§ Data excerpts
-=-=-

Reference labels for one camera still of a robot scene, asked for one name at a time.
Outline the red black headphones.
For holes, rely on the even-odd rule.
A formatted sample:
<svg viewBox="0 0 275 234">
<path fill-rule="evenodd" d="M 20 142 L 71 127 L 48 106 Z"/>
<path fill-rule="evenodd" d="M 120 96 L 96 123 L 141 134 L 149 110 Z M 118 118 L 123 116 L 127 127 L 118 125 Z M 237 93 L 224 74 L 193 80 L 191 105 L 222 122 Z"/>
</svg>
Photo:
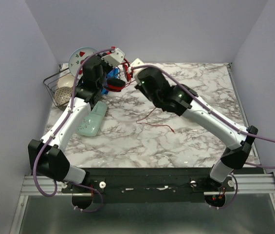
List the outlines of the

-=-=-

The response should consist of the entries above, given again exactly and free of pictures.

§ RESULT BELOW
Reference labels for one camera still of a robot scene, asked for one name at a time.
Outline the red black headphones.
For holes, rely on the even-odd rule.
A formatted sample:
<svg viewBox="0 0 275 234">
<path fill-rule="evenodd" d="M 20 142 L 71 127 L 48 106 Z"/>
<path fill-rule="evenodd" d="M 120 96 L 96 123 L 141 134 L 149 110 Z M 118 118 L 123 116 L 127 127 L 118 125 Z M 237 93 L 224 74 L 193 80 L 191 105 L 222 122 Z"/>
</svg>
Photo:
List the outlines of the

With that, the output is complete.